Corpos que se conhecem e que se amam — ou fingem se conhecer.
Dois corpos que se querem e podem proporcionar um ao outro o prazer que lhes é concedido, pedido e absorvido pelas entranhas de cada um.
Corpos que se arrepiam ao se tocarem, que sorriem de forma safada, maliciosa e dengosa.
Dois corpos que se enlaçam, se abraçam, se amassam… se beijam, trocam carinhos e afagos, suaves mordidas, ávidas lambidas.
Corpos que deixam sua temperatura subir, ebulir, explodir… que chegam a momentos em que o tesão parece não ter mais domínio.
Dois corpos que se curvam, que se seguram para que o momento do ápice seja um pouco mais prolongado — adiado, quem sabe, e até torturado.

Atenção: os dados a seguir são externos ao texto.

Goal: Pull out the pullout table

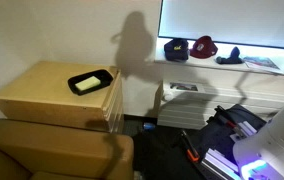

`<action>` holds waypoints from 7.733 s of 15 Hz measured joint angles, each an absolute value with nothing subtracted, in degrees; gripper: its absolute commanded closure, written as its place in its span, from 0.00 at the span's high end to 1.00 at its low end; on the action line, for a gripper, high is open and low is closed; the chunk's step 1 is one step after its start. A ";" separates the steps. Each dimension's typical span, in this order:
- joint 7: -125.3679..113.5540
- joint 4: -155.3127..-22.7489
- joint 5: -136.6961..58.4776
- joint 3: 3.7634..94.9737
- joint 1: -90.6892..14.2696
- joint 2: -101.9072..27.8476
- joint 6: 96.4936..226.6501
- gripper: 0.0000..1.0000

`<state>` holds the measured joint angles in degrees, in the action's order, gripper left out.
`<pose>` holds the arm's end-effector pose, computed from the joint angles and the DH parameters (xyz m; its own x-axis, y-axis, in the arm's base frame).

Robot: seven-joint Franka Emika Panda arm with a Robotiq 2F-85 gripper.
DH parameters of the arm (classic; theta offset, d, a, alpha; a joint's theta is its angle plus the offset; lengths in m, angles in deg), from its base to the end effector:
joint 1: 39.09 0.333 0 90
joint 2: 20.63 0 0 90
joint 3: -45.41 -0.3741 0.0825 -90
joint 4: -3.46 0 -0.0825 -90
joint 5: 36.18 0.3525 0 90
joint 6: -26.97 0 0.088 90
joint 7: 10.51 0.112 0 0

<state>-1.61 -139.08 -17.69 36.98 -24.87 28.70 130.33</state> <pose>0.2011 0.1346 0.6057 0.9822 0.1338 0.1318 0.1618 -0.9591 -0.2323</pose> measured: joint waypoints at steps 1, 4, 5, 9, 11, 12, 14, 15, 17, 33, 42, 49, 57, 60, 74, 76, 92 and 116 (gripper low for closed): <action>-1.61 -139.08 -17.69 36.98 -24.87 28.69 130.33 1.00; -1.61 -139.08 -17.69 36.98 -24.87 28.69 130.33 1.00; -1.61 -139.08 -17.69 36.98 -24.87 28.69 130.33 1.00; -0.56 -139.63 -18.87 36.50 -26.13 28.43 131.00 1.00; 1.54 -142.75 -19.96 36.34 -29.42 27.30 134.46 1.00; 2.28 -144.92 -20.15 36.43 -31.29 26.37 136.96 1.00; 3.90 -149.45 -20.14 36.77 -34.61 24.31 142.91 1.00; 4.96 -151.43 -20.00 37.07 -35.83 23.23 145.93 1.00; 7.18 -154.93 -19.10 37.82 -37.28 21.40 152.66 1.00; 13.07 -156.45 -12.92 39.10 -36.43 0.87 182.23 1.00; 1.59 -148.34 17.10 45.89 -25.50 -17.60 180.55 1.00; 0.78 -146.15 20.07 44.21 -26.50 -23.55 184.13 1.00; -10.78 -128.14 31.99 40.98 -25.60 -51.15 184.46 1.00; -10.77 -128.22 31.98 41.03 -25.59 -50.91 184.45 1.00; -47.54 -117.55 55.79 33.28 -26.00 -59.97 196.02 1.00; -47.53 -117.46 55.79 33.30 -26.00 -59.87 196.02 1.00; -79.06 -102.26 84.54 39.97 -20.75 -72.30 196.95 1.00; -91.53 -124.17 111.38 61.01 -16.47 -63.63 191.41 1.00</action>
<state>-91.53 -124.17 111.38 61.01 -16.47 -63.63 191.41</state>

Corpos que respiram fundo após uma língua na orelha, um arrepio na nuca e uma contração vaginal, anal ou até sexo oral.
Dois corpos que, depois de uma grande luta com o próprio prazer, se permitem gozar, expulsar, amar e gritar.
Corpos que agora voltam a relaxar, a se acarinhar, a amansar…
Dois corpos que agora sorriem, que do gozo fazem graça, pirraça, trapaça.